**What to work on**.
From the first line of the data through the line containing "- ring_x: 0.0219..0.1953", return each line exactly.
◇ ◇ ◇ ◇ ◇
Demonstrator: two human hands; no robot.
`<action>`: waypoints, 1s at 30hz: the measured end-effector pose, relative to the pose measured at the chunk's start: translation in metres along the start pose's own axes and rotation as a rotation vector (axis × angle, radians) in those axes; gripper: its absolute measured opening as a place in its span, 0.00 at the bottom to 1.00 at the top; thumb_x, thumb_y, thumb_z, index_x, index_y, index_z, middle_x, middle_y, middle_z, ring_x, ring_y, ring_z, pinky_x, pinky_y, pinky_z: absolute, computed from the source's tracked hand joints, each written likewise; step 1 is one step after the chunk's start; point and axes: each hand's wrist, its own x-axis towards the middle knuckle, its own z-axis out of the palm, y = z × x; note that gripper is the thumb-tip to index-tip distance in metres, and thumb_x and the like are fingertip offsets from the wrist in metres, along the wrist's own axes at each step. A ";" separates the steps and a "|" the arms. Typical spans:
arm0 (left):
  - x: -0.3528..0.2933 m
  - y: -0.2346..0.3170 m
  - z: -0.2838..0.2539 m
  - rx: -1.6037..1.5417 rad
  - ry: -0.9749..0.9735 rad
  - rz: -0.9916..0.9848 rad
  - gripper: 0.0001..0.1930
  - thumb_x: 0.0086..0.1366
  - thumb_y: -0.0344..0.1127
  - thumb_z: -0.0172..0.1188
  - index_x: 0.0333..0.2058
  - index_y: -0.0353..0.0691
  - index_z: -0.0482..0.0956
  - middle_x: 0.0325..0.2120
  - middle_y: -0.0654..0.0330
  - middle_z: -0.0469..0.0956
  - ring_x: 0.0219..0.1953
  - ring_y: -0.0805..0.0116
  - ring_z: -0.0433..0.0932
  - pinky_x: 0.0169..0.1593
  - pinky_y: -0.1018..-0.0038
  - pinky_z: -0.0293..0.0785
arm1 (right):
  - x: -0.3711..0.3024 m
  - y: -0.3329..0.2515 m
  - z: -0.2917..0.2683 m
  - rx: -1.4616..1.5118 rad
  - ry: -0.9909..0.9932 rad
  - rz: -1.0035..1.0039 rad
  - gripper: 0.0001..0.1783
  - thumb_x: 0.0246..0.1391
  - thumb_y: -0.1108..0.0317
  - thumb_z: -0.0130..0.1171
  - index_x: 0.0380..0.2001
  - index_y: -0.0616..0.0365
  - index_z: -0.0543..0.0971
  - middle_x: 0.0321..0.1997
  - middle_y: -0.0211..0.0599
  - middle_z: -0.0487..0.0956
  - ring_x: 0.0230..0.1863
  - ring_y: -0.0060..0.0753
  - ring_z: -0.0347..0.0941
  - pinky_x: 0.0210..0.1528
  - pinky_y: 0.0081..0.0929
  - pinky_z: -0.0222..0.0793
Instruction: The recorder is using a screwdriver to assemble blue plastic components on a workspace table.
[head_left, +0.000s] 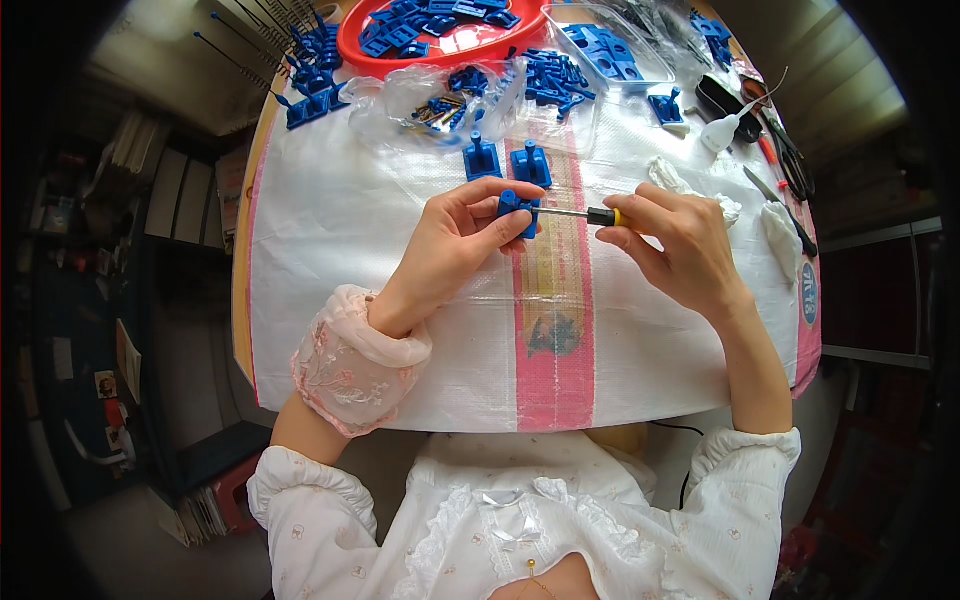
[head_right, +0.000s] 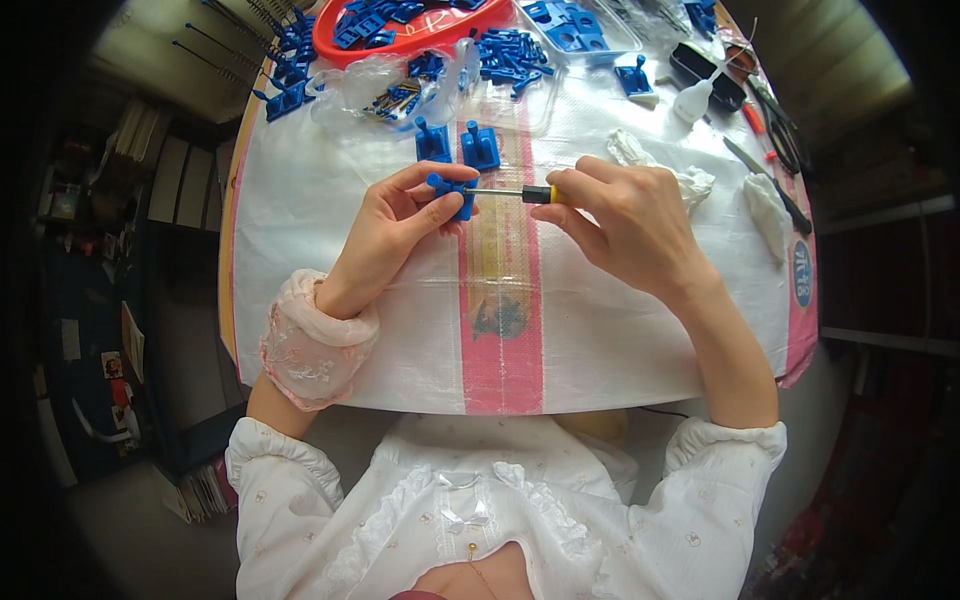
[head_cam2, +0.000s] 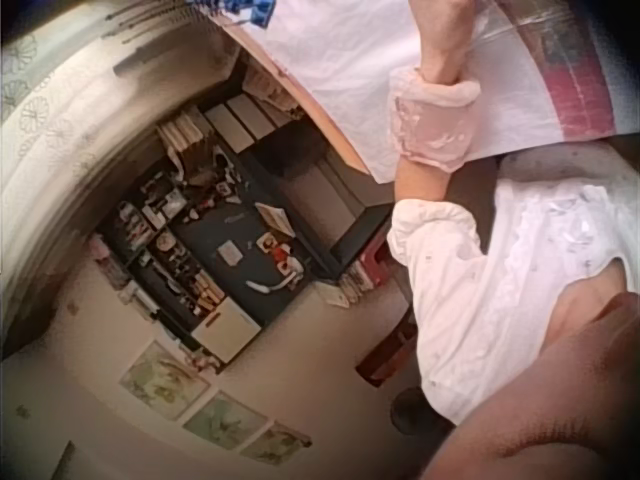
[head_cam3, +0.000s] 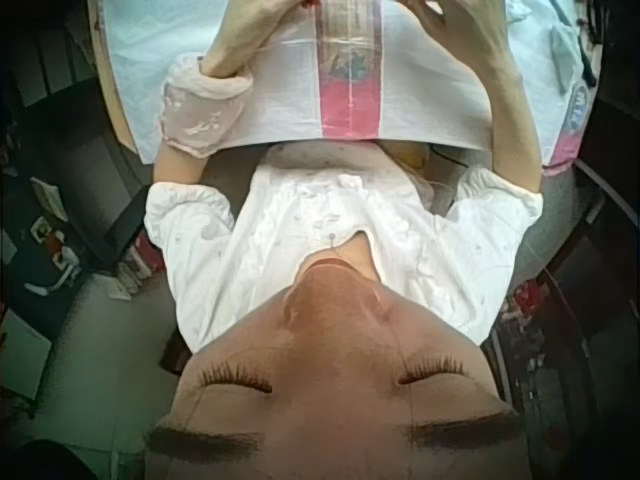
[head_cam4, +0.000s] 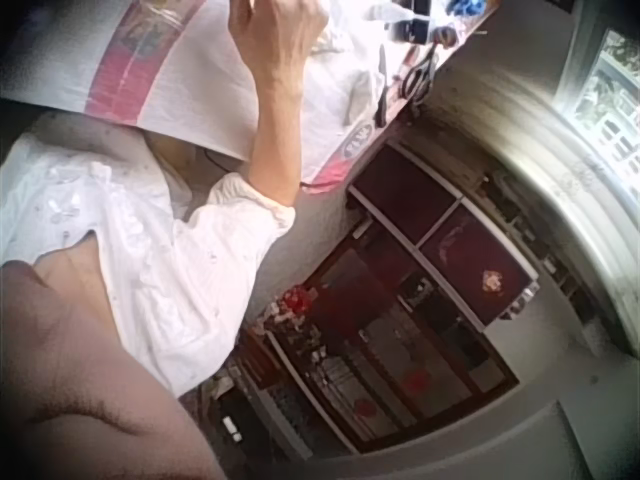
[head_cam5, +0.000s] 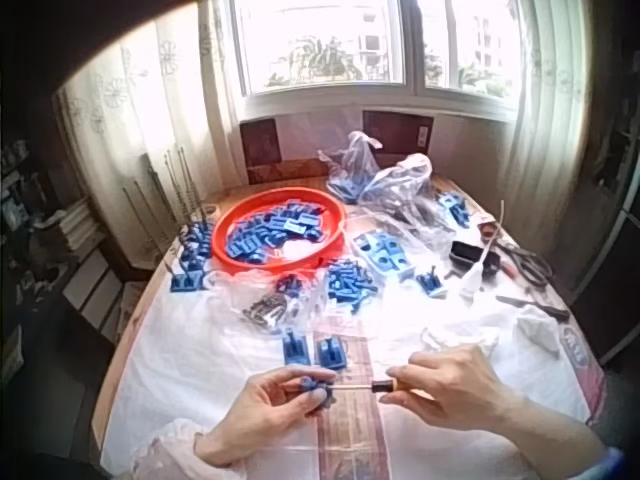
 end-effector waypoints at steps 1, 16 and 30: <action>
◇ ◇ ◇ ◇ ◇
**Solution to this task**.
Demonstrator: two human hands; no robot.
`<action>`: waypoints, 1s at 30hz: the measured end-effector pose, relative to the pose measured at the chunk's start: translation in metres along the start pose's own axes and rotation as a rotation vector (axis × angle, radians) in those axes; gripper: its absolute measured opening as a place in its span, 0.00 at the bottom to 1.00 at the top; thumb_x, thumb_y, thumb_z, index_x, index_y, index_z, middle_x, middle_y, middle_z, ring_x, ring_y, ring_z, pinky_x, pinky_y, pinky_z: absolute, computed from the source's tracked hand joints, each written likewise; step 1 is one step after the chunk's start; point and axes: each hand's wrist, its own x-axis towards the middle knuckle, its own z-axis out of the palm, y = z × x; note that gripper is the thumb-tip to index-tip distance in metres, and thumb_x and the like are fingertip offsets from the wrist in metres, along the wrist's own axes at each step. A ";" separates the steps and a "|" the arms. Typical spans:
arm0 (left):
  - x: -0.3528..0.2933 m
  - y: -0.2346..0.3170 m
  - z: -0.2838..0.2539 m
  - rx: -1.6037..1.5417 rad
  - ry: -0.9749..0.9735 rad
  - rz: -0.9916..0.9848 rad
  - gripper: 0.0001..0.1930
  - thumb_x: 0.0086..0.1366
  - thumb_y: -0.0344..0.1127
  - thumb_z: -0.0172..0.1188
  - index_x: 0.0333..0.2058
  - index_y: -0.0353..0.0691
  - index_z: -0.0482..0.0956
  - middle_x: 0.0325..0.2120
  - middle_y: -0.0654..0.0330
  - middle_z: -0.0469..0.0956
  - ring_x: 0.0219..0.1953

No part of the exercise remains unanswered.